Las élites tampoco necesitan dar al “me gusta” y regalar así sus datos a Google y Facebook. Saben que en internet, donde supuestamente impera el todo gratis, los datos de los usuarios son la moneda de cambio y no piensan entrar en el juego. Pero los pobres o la cada vez más ahogada y enganchada clase media, no tienen la capacidad de evitarlo.

El mundo del marketing ha detectado que hoy la aspiración de las élites es… el mundo real. Y en el mercado gigantesco e ilimitado de las “experiencias”, el contacto humano es la última moda. En el citado reportaje del Times, Milton Pedraza, consejero delegado de The Luxury Institute —especializado en “lujo emocionalmente inteligente”—,  explica que la tendencia entre los ricos es gastar en experiencias reales y personalizadas.
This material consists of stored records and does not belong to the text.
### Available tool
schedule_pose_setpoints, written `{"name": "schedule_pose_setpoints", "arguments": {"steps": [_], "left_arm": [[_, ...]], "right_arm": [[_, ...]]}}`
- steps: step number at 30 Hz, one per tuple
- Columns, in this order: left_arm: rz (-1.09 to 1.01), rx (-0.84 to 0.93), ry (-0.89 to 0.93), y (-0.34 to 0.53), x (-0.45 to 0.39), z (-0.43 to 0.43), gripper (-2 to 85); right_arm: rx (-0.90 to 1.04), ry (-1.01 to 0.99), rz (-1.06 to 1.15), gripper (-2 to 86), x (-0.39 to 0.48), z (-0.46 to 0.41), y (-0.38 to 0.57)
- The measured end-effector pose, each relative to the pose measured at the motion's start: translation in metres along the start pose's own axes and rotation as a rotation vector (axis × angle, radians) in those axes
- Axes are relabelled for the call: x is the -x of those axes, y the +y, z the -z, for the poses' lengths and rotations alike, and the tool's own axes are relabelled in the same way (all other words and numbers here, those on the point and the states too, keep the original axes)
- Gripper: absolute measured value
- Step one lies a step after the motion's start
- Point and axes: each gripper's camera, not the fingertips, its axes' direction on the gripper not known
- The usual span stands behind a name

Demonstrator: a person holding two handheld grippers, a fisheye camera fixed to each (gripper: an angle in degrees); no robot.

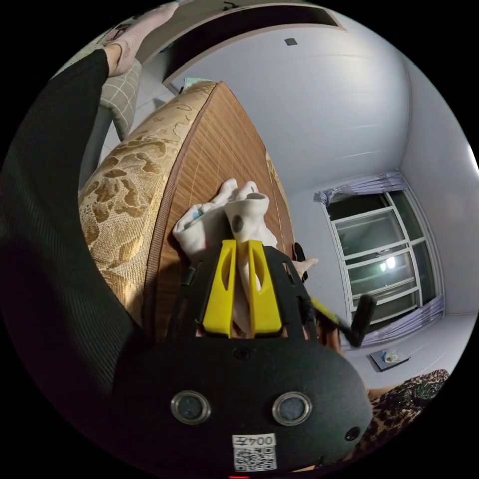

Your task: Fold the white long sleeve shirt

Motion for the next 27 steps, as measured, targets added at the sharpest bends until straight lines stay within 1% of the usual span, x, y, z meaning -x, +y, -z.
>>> {"name": "schedule_pose_setpoints", "arguments": {"steps": [2, 5, 8, 13, 15, 17, 21, 23, 25, 27], "left_arm": [[-0.009, -0.037, -0.02, 0.0, -0.001, 0.005, 3.6], [-0.023, -0.053, -0.049, 0.001, -0.004, 0.008, 4.6], [-0.05, -0.077, -0.054, 0.006, -0.009, 0.012, 5.5], [-0.053, -0.082, -0.064, 0.012, -0.013, 0.015, 5.9], [-0.056, -0.078, -0.072, 0.015, -0.015, 0.014, 5.6], [-0.069, -0.078, -0.092, 0.019, -0.021, 0.014, 4.5], [-0.098, -0.083, -0.171, 0.028, -0.036, 0.016, 3.3], [-0.129, -0.042, -0.258, 0.036, -0.051, 0.011, 3.0], [-0.137, 0.004, -0.289, 0.041, -0.057, 0.005, 2.8], [-0.133, 0.043, -0.291, 0.044, -0.061, 0.001, 2.6]], "right_arm": [[0.015, 0.042, 0.055, 12.0, 0.022, -0.012, 0.037], [0.034, 0.069, 0.106, 12.2, 0.049, -0.03, 0.064], [0.053, 0.107, 0.169, 13.4, 0.068, -0.044, 0.067], [0.059, 0.13, 0.188, 13.4, 0.083, -0.061, 0.064], [0.072, 0.164, 0.224, 12.5, 0.093, -0.069, 0.067], [0.077, 0.274, 0.266, 10.7, 0.106, -0.077, 0.069], [0.052, 0.267, 0.29, 6.9, 0.111, -0.072, 0.07], [0.02, 0.302, 0.276, 5.3, 0.107, -0.061, 0.071], [0.053, 0.336, 0.262, 5.0, 0.099, -0.063, 0.073], [0.103, 0.316, 0.213, 4.9, 0.084, -0.071, 0.074]]}}
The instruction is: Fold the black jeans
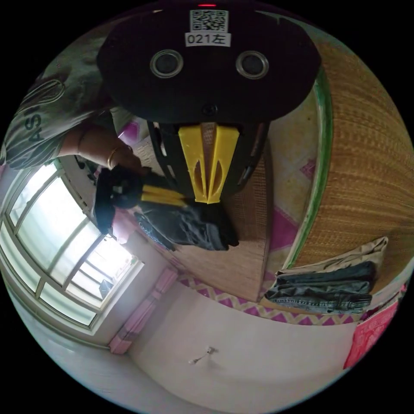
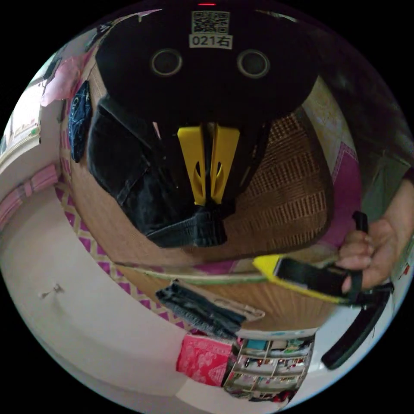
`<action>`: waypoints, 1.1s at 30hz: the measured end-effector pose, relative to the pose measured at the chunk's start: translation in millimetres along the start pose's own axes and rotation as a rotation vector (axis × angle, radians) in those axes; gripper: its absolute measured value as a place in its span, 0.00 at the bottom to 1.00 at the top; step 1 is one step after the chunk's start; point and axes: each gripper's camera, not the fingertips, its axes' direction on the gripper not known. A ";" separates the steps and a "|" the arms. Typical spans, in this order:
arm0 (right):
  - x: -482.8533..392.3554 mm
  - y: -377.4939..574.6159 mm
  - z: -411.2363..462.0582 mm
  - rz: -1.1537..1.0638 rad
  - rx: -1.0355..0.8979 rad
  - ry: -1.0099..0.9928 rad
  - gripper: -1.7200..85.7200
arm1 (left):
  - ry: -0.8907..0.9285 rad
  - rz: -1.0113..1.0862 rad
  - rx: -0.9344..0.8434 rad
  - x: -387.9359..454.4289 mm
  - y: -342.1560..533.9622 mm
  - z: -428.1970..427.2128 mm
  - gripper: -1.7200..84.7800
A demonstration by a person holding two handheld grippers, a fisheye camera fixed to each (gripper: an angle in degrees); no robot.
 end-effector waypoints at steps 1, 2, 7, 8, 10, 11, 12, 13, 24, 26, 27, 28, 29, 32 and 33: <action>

Así lo resumen en su último informe: “Mientras gigantes como Amazon y Walmart buscan la automatización y la despersonalización, la industria del lujo debe apostar por una humanización profunda. El del lujo es el mundo más preparado para enseñar a otras industrias el valor de los vínculos y la conexión humana”.

El universo on-line se ha vulgarizado: es para los que no tienen tiempo, ni recursos. Hoy es mucho más barato chatear por WhatsApp que tomar un café con un amigo. Navegar por un campo de amapolas en Instagram que pasear por un campo de amapolas en primavera. Jugar con cubos virtuales que con cubos de madera. Ver una película en streaming que ir al cine. Tanto para los niños como para los adultos, la vida real es cada vez es más exclusiva. Implica tener imaginación, atención, recursos y, especialmente, tiempo. Un factor que internet y las aplicaciones, diseñadas para ser altamente adictivas, nos roban de forma eficaz.